RE: making psamp export congestion-aware

> I would stress that we might want a separation between the *export
> rate* (say, in bits/sec) and the *sampling rate* (say, in terms of a
> selection filter and a packet sampling ratio).  In some cases, we
> might need to make short term changes in the export rate (say, due to
> transient congestion) without reconfiguring the sampling parameters.
> Also, in some cases it may be hard to estimate how much data the
> sampler might generate, which gives extra merit to having a separate
> configuration of the (maximum) export rate and sampling parameters.
> If the sampler (temporarily) generates data in excess of the export
> rate, then packets can be dropped at the agent, and this can be
> detected via missing sequence numbers (and perhaps other information
> in the export stream about data dropped at the agent).
> If the data volume is in excess of the configured export rate for
> a *sustained* period, of course the collector might choose to
> reconfigure the sampling rate as well, rather than having the agent
> discard so many records.

I would argue that the preferred control is the sampling rate. A limit on
export rate results in clipping that is likely to be correlated with the
traffic being measured. The net result would be that measurements would be
systematically biased against bursty sources. These types of biasing errors
are virtually impossible to quantify or correct once they occur. If the
sampling system is to be used for anything more than rough, qualitative
studies then care needs to be taken to minimize bias.
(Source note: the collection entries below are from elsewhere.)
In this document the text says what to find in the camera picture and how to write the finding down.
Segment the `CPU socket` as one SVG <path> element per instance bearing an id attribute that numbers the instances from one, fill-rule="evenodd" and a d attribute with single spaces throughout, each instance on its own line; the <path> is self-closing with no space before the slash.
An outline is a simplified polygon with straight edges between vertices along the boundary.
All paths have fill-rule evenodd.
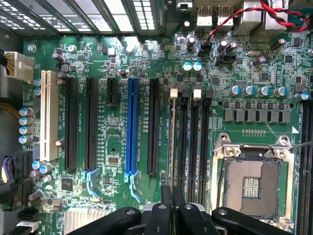
<path id="1" fill-rule="evenodd" d="M 293 219 L 294 150 L 287 135 L 273 143 L 238 143 L 221 133 L 217 207 L 263 220 Z"/>

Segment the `silver finned heatsink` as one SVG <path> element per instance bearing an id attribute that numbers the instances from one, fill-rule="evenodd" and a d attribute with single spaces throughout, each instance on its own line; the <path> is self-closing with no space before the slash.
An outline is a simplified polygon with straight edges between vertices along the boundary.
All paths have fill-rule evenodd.
<path id="1" fill-rule="evenodd" d="M 67 235 L 110 213 L 110 211 L 98 209 L 69 208 L 65 212 L 64 235 Z"/>

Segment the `metal socket cover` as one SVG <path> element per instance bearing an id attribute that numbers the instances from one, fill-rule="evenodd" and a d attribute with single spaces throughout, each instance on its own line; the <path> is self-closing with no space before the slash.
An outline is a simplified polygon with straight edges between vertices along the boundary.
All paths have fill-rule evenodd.
<path id="1" fill-rule="evenodd" d="M 279 217 L 278 219 L 272 220 L 267 219 L 263 220 L 263 222 L 289 233 L 292 233 L 292 230 L 294 228 L 294 223 L 285 217 Z"/>

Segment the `long black expansion slot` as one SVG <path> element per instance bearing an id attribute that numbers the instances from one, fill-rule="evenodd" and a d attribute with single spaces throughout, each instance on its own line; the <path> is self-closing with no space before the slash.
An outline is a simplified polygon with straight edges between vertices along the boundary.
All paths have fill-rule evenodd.
<path id="1" fill-rule="evenodd" d="M 85 156 L 84 171 L 86 172 L 87 191 L 93 199 L 98 194 L 93 190 L 97 168 L 97 131 L 98 131 L 98 81 L 86 79 L 86 117 L 85 117 Z"/>
<path id="2" fill-rule="evenodd" d="M 148 124 L 148 161 L 147 173 L 157 174 L 158 141 L 159 141 L 159 95 L 160 82 L 153 78 L 149 83 L 149 124 Z"/>
<path id="3" fill-rule="evenodd" d="M 77 168 L 78 80 L 66 79 L 65 94 L 65 169 Z"/>

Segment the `blue expansion slot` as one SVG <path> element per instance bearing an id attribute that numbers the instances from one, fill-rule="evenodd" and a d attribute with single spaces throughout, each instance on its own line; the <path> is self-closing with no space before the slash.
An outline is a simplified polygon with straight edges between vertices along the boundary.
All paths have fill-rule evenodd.
<path id="1" fill-rule="evenodd" d="M 129 183 L 131 196 L 138 203 L 140 197 L 136 194 L 135 178 L 138 176 L 136 169 L 137 162 L 137 131 L 138 131 L 138 100 L 139 100 L 139 79 L 128 79 L 127 91 L 127 130 L 126 130 L 126 155 L 124 182 Z"/>

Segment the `green motherboard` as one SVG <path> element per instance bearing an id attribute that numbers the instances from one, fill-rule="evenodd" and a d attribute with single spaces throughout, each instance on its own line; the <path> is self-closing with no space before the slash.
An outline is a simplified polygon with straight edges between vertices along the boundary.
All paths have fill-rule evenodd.
<path id="1" fill-rule="evenodd" d="M 189 91 L 184 199 L 210 212 L 212 151 L 221 133 L 238 143 L 273 143 L 287 135 L 301 144 L 302 102 L 313 107 L 313 0 L 268 0 L 278 24 L 262 7 L 243 9 L 244 0 L 164 0 L 166 35 L 139 45 L 76 46 L 61 39 L 24 40 L 24 54 L 34 59 L 34 81 L 23 85 L 20 142 L 33 154 L 33 206 L 39 210 L 39 234 L 64 235 L 65 212 L 89 208 L 115 212 L 130 206 L 143 211 L 161 200 L 170 186 L 170 89 L 177 88 L 174 186 L 178 186 L 180 98 Z M 217 25 L 217 7 L 232 5 L 234 14 Z M 212 26 L 198 27 L 197 8 L 212 7 Z M 245 32 L 242 14 L 261 11 L 261 22 Z M 59 86 L 58 158 L 40 160 L 41 71 L 56 72 Z M 78 80 L 77 168 L 65 169 L 66 79 Z M 97 168 L 93 190 L 87 191 L 85 156 L 86 79 L 98 81 Z M 107 105 L 107 79 L 119 83 L 118 105 Z M 124 182 L 128 79 L 139 79 L 137 162 L 138 203 Z M 157 174 L 147 173 L 149 83 L 160 82 Z M 195 201 L 193 179 L 193 90 L 201 89 Z M 202 100 L 213 91 L 209 108 L 205 206 L 199 203 Z M 299 235 L 301 148 L 293 149 L 292 234 Z"/>

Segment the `black power plug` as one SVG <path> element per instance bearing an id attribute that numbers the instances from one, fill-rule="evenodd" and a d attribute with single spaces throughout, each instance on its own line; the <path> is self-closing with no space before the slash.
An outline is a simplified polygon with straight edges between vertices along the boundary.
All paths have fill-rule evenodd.
<path id="1" fill-rule="evenodd" d="M 21 184 L 28 180 L 32 171 L 32 160 L 31 151 L 0 155 L 0 185 Z"/>

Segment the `white expansion slot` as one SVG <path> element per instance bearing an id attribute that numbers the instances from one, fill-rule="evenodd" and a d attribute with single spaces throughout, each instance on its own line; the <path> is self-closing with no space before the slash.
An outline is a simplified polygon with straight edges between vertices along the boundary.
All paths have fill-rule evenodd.
<path id="1" fill-rule="evenodd" d="M 41 71 L 41 119 L 40 119 L 40 160 L 52 161 L 58 158 L 58 115 L 59 86 L 56 72 Z"/>

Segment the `silver rear port block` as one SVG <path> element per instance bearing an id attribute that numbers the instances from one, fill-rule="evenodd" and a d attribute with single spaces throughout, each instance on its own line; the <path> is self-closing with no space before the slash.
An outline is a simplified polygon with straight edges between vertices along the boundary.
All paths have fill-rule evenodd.
<path id="1" fill-rule="evenodd" d="M 212 7 L 210 6 L 199 6 L 197 8 L 197 22 L 198 27 L 209 27 L 212 26 Z"/>
<path id="2" fill-rule="evenodd" d="M 217 25 L 220 26 L 228 17 L 234 14 L 232 5 L 219 5 L 217 7 Z"/>
<path id="3" fill-rule="evenodd" d="M 243 9 L 261 7 L 260 0 L 244 0 Z M 242 14 L 243 29 L 245 32 L 250 32 L 261 22 L 261 11 L 253 10 L 249 12 L 244 12 Z"/>
<path id="4" fill-rule="evenodd" d="M 260 0 L 262 7 L 264 10 L 269 14 L 270 17 L 272 17 L 278 24 L 284 26 L 284 27 L 289 27 L 288 23 L 277 16 L 275 10 L 269 6 L 268 0 Z"/>

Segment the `white power connector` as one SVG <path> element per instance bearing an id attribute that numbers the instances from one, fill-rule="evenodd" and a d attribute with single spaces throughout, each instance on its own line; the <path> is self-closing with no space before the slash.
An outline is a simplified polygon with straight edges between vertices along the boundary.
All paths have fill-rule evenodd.
<path id="1" fill-rule="evenodd" d="M 34 59 L 15 51 L 5 51 L 0 55 L 3 76 L 27 82 L 34 81 Z"/>

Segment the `grey metal PC case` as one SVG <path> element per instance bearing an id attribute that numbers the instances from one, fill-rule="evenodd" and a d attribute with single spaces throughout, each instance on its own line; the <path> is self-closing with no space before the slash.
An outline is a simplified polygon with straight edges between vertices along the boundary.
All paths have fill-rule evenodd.
<path id="1" fill-rule="evenodd" d="M 76 46 L 139 45 L 166 35 L 164 0 L 0 0 L 0 27 Z"/>
I would view a limit on the transmission rate as a sensible fail-safe
mechanism. For example it would protect the network in the event that a
poorly written collector sets the sampling rate to 1:1, or sets a filter
that accepts all traffic. A transmit rate limit would protect against the
resulting network overload. With a well configured monitoring system there
should never be any reason for a transmission rate limit to trigger. Any
triggering of the rate limit should be viewed as a configuration fault.